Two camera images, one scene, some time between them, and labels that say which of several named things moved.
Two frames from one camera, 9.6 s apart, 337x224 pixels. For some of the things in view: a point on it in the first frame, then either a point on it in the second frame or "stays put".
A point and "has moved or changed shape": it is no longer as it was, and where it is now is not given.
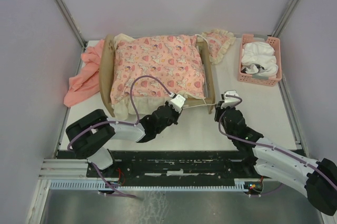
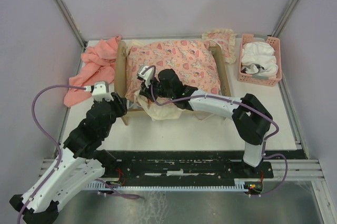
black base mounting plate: x=239 y=164 stays put
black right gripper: x=218 y=110 -> x=147 y=91
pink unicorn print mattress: x=176 y=60 has moved or changed shape
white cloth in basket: x=258 y=57 stays put
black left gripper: x=176 y=113 -> x=120 y=103
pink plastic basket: x=263 y=80 stays put
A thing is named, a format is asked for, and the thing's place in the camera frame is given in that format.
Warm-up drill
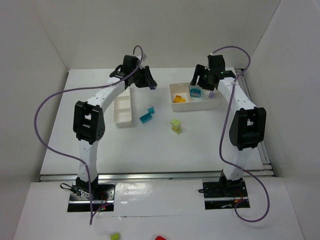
################
Instructions for the task
Would you please restate the records word for word, excluding any images?

Result for this exercise
Two camera images, one scene, some time between them, and labels that say which of several named things moved.
Two frames from one camera, 9.6 s apart, 337x224 pixels. For some of the things in view: a point on it in the first frame, then either a point on it in the second frame or "stays put".
A point and "has moved or changed shape": it is no longer as it was, and where it is now is not given.
black base mounting plate: x=239 y=164 stays put
black right gripper: x=218 y=110 -> x=147 y=91
pink unicorn print mattress: x=176 y=60 has moved or changed shape
white cloth in basket: x=258 y=57 stays put
black left gripper: x=176 y=113 -> x=120 y=103
pink plastic basket: x=263 y=80 stays put
A thing is named, a format is asked for, and the thing's place in the camera frame is given in that format.
Warm-up drill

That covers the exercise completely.